14 Cheesy Facts About Velveeta

You can mix it into a casserole, melt it into a dip, squirt it on top of a salad and, apparently, bake it into fudge. No matter how you slice it (or dice it, or nuke it), Velveeta is an iconic brand, and a testament to the wondrous power of American food processing. Here, we take a look at the company’s early days, its evolution, and the real driving force behind Ro-Tel dip.

1. IT WAS INVENTED TO SALVAGE BROKEN CHEESE WHEELS.

Back in the early 1900s, New York’s Monroe Cheese Company was one of the country’s most successful cheese makers. It had a big problem, however: Many of the Swiss cheese wheels that came out of its Pennsylvania factory were broken or misshapen. So the company sent some of its discarded product to in-house cheese wiz Emil Frey, a Swiss immigrant who’d recently invented Liederkranz, a popular American take on Limburger cheese. Frey tinkered around with the cheese pieces on his home stove, and eventually found that by adding byproducts like whey back into the cheese, he could create a smooth, pliable food product. When melted, it had a velvety consistency to it, so Frey called it Velveeta.

2. KRAFT BOUGHT THE COMPANY AND MADE SOME TWEAKS.

For four years, Velveeta operated independently out of Monroe, N.Y., until Kraft purchased it in 1927. Kraft, which had made its own strides in processed cheese technology, wanted another weapon to add to its arsenal, and the company tinkered with Frey’s formula in-house while using the Swiss inventor’s name in marketing materials. 

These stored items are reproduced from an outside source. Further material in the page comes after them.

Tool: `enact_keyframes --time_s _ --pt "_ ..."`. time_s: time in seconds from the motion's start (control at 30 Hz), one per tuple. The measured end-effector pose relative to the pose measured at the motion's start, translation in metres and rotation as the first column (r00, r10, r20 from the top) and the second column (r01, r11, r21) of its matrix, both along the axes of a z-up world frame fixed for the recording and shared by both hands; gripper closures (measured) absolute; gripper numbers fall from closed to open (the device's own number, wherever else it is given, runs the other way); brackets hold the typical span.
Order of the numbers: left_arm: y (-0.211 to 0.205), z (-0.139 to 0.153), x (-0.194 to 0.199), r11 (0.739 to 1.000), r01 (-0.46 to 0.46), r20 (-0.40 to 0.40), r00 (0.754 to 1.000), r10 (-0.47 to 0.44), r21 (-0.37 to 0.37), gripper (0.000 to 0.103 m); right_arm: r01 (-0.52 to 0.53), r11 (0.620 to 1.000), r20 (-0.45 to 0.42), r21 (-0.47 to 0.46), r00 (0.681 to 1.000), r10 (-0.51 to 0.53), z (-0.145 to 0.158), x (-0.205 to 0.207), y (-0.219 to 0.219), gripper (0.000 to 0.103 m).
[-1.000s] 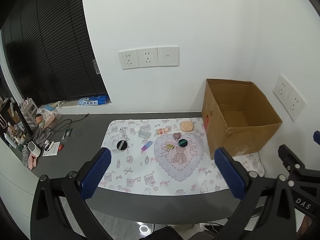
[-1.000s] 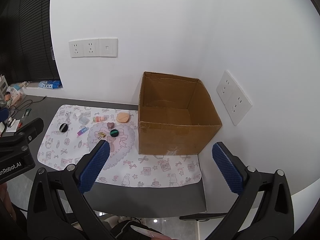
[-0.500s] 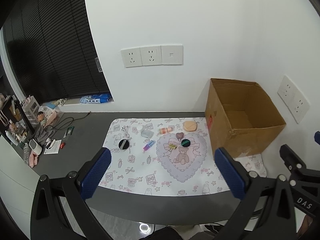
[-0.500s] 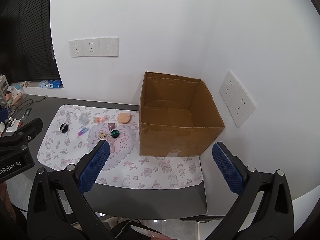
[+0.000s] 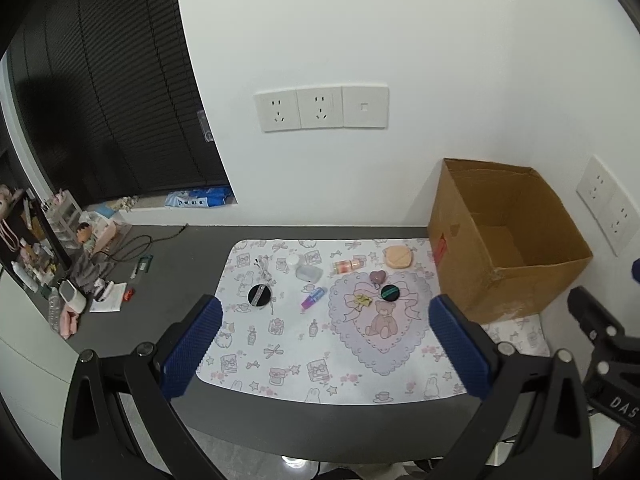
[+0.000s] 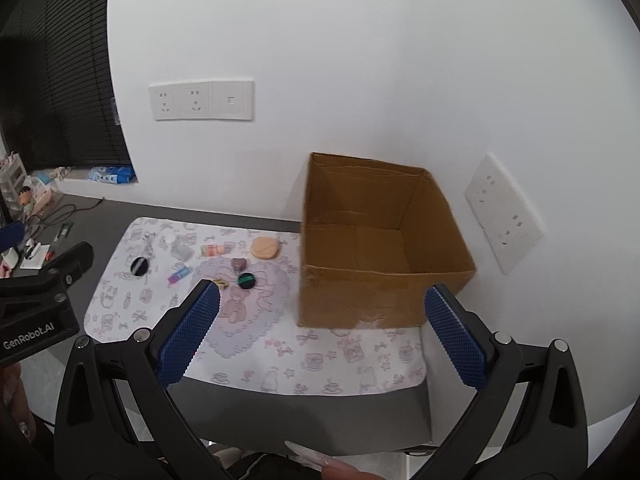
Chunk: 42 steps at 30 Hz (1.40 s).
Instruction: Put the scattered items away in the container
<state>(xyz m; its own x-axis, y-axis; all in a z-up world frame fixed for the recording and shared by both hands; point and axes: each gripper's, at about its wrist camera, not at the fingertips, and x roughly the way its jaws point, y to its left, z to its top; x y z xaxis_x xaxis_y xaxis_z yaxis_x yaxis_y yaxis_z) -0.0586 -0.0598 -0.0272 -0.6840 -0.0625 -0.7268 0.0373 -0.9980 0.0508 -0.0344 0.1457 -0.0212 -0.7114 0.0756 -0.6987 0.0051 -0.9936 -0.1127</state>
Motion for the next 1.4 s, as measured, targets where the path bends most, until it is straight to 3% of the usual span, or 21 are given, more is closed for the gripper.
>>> enact_keyframes --time_s 0.2,0.4,0.53,0.67,0.87,1.07,1.17,1.4 --pt "-0.053 -0.008 -0.028 0.999 0.05 0.008 0.999 -0.05 -0.014 0.0 -0.047 0.999 0.008 -0.023 0.999 0.047 -0.013 -0.02 -0.052 0.0" --pt "-0.102 -0.028 -0.05 0.999 0.021 0.034 0.999 -0.022 0.036 0.0 -0.038 0.999 0.016 -0.007 0.999 0.038 -0.032 -0.04 -0.098 0.0" --pt "-0.114 -0.043 -0.065 0.998 0.024 0.025 0.999 -0.026 0.052 0.0 -0.051 0.999 0.026 0.001 0.998 0.051 -0.045 -0.053 -0.113 0.0" --pt "-0.106 -0.064 -0.082 0.998 0.067 0.015 0.998 -0.068 0.013 0.0 -0.078 0.997 0.015 -0.011 0.997 0.078 -0.062 -0.07 -0.117 0.0" --pt "-0.095 -0.131 -0.122 0.992 0.126 0.102 0.987 -0.128 0.021 0.0 -0.085 0.996 0.061 -0.035 0.994 0.087 -0.104 -0.107 -0.114 0.0" --pt "-0.09 -0.206 -0.153 0.993 0.105 0.169 0.979 -0.114 0.06 0.0 -0.084 0.996 0.126 -0.023 0.988 0.086 -0.169 -0.147 -0.109 0.001" --pt "-0.089 -0.231 -0.164 0.991 0.099 0.172 0.978 -0.114 0.089 0.0 -0.07 0.997 0.168 -0.006 0.983 0.07 -0.202 -0.165 -0.104 0.001" --pt "-0.081 -0.287 -0.197 0.991 0.12 0.217 0.967 -0.131 0.06 0.0 -0.071 0.997 0.225 -0.007 0.972 0.07 -0.264 -0.199 -0.1 0.0"
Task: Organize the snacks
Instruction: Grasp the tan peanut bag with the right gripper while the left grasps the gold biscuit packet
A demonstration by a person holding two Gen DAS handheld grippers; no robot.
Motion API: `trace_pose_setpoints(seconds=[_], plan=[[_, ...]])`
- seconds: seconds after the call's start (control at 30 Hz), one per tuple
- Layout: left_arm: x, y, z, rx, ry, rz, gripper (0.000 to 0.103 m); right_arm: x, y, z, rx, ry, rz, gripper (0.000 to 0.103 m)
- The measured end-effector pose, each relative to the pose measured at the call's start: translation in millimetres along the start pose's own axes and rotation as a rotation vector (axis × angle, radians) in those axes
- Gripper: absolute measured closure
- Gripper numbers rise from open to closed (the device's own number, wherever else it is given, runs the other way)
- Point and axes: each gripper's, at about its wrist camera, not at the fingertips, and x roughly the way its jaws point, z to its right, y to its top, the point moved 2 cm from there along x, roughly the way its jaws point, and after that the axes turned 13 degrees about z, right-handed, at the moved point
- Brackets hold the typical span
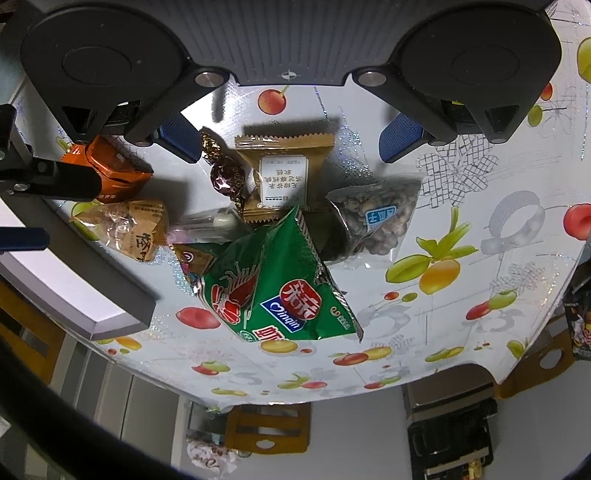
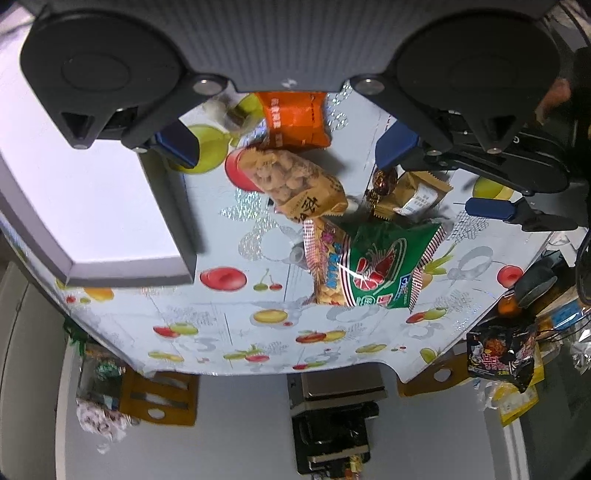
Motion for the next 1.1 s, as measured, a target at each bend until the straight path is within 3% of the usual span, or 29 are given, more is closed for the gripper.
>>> trace_pose_setpoints(seconds=[0.37,0.47,0.63,0.93,1.1], plan=[[6.3,0.6,-2.9,0.008,0.013,-0.003,0.000,16.0,5.9,-0.7,-0.014,0.029,0.024,0.002],[7.5,1.2,-3.3,0.007,0.004,0.009,0.002,21.7,5.5,-2.7,-0.032,0.034,0.024,0.008],[10.9,1.3,-5.4,0.001,-0.007,0.025,0.021,31.5,0.9,-8.0,-0.076,0.048,0.008,0.019],[16.0,0.6,-6.7,-0.010,-0.049,0.050,0.038,45.8,-4.8,-13.7,-0.125,0.066,0.000,0.030],[22.4,-1.3,-8.4,-0.024,-0.068,0.044,0.048,52.1,-6.8,-14.5,-0.142,0.066,0.001,0.032]])
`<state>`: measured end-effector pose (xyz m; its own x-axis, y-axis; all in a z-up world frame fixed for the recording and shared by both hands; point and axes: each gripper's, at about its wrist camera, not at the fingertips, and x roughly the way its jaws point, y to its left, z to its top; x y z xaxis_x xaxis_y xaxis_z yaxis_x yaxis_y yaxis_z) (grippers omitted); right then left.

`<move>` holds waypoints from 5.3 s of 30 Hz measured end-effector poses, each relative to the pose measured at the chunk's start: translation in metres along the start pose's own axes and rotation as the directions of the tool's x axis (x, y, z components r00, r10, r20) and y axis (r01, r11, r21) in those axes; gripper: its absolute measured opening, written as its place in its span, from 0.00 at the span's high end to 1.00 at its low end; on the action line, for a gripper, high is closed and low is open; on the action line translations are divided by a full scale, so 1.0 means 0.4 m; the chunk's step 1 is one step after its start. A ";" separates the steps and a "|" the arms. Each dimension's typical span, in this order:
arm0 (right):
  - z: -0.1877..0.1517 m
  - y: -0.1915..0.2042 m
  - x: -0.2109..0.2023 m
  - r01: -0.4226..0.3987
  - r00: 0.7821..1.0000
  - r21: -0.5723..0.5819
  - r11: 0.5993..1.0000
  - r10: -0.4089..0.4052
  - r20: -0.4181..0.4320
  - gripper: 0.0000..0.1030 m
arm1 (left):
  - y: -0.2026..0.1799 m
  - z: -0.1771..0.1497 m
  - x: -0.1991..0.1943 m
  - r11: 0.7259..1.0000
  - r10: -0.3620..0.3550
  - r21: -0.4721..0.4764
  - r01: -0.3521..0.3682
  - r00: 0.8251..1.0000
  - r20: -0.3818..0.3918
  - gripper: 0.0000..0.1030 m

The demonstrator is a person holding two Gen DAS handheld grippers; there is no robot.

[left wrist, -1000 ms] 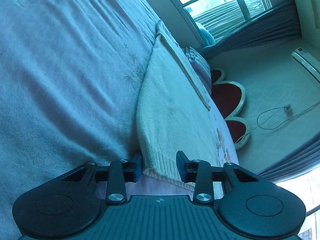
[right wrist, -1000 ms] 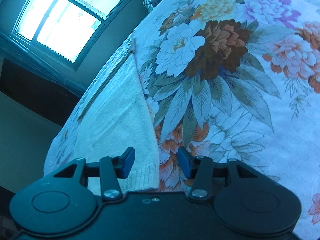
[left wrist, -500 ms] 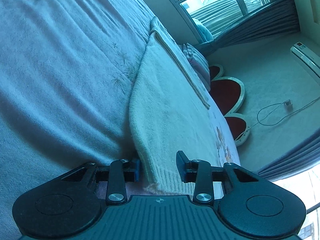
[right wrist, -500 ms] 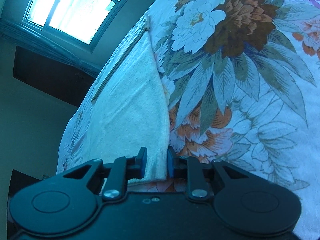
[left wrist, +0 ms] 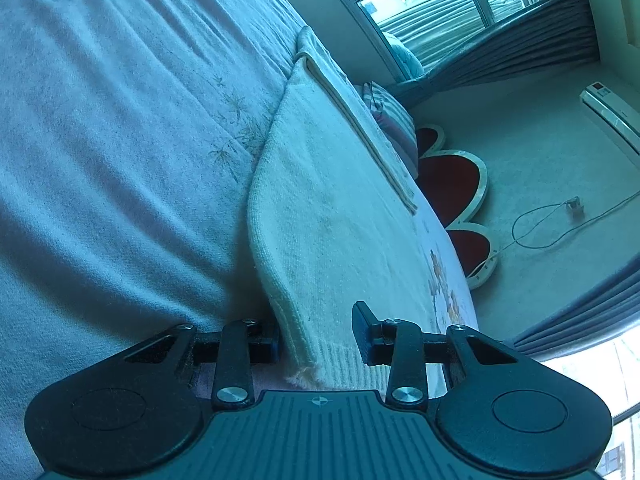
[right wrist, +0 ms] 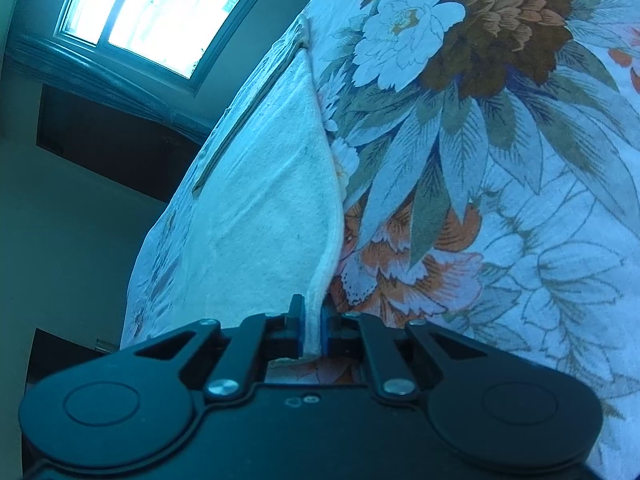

3. IT WAS ORIGINALLY MARKETED AS A HEALTHY PRODUCT.

Adding whey back into the mixture, the company reasoned, bumped up Velveeta’s nutritional value. Check out this TV ad from 1958, which targets "weight-watching moms" and their “youngsters.”

4. IT HAD THE AMERICAN MEDICAL ASSOCIATION'S STAMP OF APPROVAL.

In 1931, the AMA claimed Velveeta had all the nutritional qualities to promote “firm flesh.” These were the days of doctor-endorsed cigarettes, after all.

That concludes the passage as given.